◆ **MATERIAL PROVIDED**:
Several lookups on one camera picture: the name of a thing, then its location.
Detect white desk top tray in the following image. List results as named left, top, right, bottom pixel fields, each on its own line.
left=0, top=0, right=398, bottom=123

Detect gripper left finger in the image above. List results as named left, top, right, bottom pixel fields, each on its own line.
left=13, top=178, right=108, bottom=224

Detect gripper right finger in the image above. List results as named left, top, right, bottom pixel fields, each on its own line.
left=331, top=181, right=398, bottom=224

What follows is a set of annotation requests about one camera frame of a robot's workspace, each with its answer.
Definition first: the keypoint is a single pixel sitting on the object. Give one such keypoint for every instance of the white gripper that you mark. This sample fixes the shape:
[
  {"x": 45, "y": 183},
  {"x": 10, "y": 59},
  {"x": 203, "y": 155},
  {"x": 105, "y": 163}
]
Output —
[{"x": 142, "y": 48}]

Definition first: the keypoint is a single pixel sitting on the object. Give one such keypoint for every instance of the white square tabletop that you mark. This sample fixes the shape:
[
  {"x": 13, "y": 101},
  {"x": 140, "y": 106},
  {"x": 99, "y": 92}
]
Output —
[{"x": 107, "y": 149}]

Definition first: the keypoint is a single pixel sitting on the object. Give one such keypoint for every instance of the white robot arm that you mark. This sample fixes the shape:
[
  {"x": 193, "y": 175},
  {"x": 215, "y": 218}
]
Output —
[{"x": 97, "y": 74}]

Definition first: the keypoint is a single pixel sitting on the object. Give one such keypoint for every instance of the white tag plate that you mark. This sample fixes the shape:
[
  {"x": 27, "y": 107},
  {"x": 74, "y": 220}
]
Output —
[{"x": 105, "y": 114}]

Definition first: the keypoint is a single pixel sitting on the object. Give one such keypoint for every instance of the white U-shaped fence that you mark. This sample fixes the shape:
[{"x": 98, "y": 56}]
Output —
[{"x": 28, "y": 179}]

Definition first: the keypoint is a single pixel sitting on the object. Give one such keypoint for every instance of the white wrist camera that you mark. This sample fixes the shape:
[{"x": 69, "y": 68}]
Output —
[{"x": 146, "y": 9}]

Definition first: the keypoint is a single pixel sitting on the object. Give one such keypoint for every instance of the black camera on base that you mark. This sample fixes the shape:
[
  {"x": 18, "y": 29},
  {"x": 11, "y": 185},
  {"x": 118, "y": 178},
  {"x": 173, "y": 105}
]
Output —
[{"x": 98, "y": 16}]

◆ **WORK TO COMPLETE**:
Exact transcription of the records is all that is wanted.

◆ **EXERCISE OUTPUT**:
Several lookups on one camera picture: the name of a thing, then its location.
Detect white desk top tray in the following image. List results as named left, top, right, bottom pixel fields, each on its own line.
left=0, top=0, right=398, bottom=123

Detect gripper left finger in the image above. List results as named left, top, right, bottom pixel fields, each on its own line.
left=13, top=178, right=108, bottom=224

Detect gripper right finger in the image above. List results as named left, top, right, bottom pixel fields, each on its own line.
left=331, top=181, right=398, bottom=224

What follows is a set of annotation requests about one camera frame of a robot's workspace, each with its answer.
Definition first: the keypoint is a single pixel sitting on the object. Give one such keypoint for every instance of the white gripper that you mark. This sample fixes the shape:
[
  {"x": 45, "y": 183},
  {"x": 10, "y": 59},
  {"x": 203, "y": 155},
  {"x": 105, "y": 163}
]
Output —
[{"x": 142, "y": 48}]

Definition first: the keypoint is a single pixel sitting on the object. Give one such keypoint for every instance of the white square tabletop that you mark. This sample fixes the shape:
[
  {"x": 13, "y": 101},
  {"x": 140, "y": 106},
  {"x": 99, "y": 92}
]
Output —
[{"x": 107, "y": 149}]

Definition first: the keypoint is a single pixel sitting on the object. Give one such keypoint for every instance of the white robot arm that you mark. This sample fixes the shape:
[
  {"x": 193, "y": 175},
  {"x": 215, "y": 218}
]
Output —
[{"x": 97, "y": 74}]

Definition first: the keypoint is a single pixel sitting on the object. Give one such keypoint for every instance of the white tag plate that you mark. This sample fixes the shape:
[
  {"x": 27, "y": 107},
  {"x": 74, "y": 220}
]
Output —
[{"x": 105, "y": 114}]

Definition first: the keypoint is a single pixel sitting on the object. Give one such keypoint for every instance of the white U-shaped fence that you mark. This sample fixes the shape:
[{"x": 98, "y": 56}]
Output —
[{"x": 28, "y": 179}]

Definition first: the keypoint is a single pixel sitting on the object. Give one such keypoint for every instance of the white wrist camera that you mark. This sample fixes the shape:
[{"x": 69, "y": 68}]
Output —
[{"x": 146, "y": 9}]

Definition first: the keypoint is a single pixel sitting on the object. Give one such keypoint for every instance of the black camera on base that you mark. This sample fixes the shape:
[
  {"x": 18, "y": 29},
  {"x": 11, "y": 185},
  {"x": 118, "y": 178},
  {"x": 173, "y": 105}
]
Output —
[{"x": 98, "y": 16}]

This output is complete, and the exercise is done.